*Task directions:*
Working from the listing below, pick each line containing the word "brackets" and copy it.

--- START ---

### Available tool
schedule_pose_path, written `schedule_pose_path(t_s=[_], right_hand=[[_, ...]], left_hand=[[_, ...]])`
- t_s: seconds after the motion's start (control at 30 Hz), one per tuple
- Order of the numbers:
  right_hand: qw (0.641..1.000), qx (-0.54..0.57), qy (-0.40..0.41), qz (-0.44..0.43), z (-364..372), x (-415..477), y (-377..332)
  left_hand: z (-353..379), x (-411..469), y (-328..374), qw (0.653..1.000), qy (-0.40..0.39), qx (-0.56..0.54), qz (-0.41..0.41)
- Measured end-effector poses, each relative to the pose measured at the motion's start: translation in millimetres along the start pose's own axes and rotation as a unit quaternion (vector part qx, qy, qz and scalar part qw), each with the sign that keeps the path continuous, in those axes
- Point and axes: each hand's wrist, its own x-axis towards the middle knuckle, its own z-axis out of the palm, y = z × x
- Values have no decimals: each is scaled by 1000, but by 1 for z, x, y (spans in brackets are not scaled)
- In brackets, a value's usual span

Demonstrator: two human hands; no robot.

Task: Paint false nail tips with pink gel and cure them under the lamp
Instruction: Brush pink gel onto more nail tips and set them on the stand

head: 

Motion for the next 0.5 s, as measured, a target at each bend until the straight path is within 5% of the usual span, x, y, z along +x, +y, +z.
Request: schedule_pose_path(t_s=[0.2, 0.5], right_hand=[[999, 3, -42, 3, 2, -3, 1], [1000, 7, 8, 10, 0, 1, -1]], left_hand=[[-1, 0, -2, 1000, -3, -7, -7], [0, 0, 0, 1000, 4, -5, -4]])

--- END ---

*Your response:*
- Values have no decimals: each is scaled by 1000, but by 1 for z, x, y (spans in brackets are not scaled)
- In brackets, a value's usual span

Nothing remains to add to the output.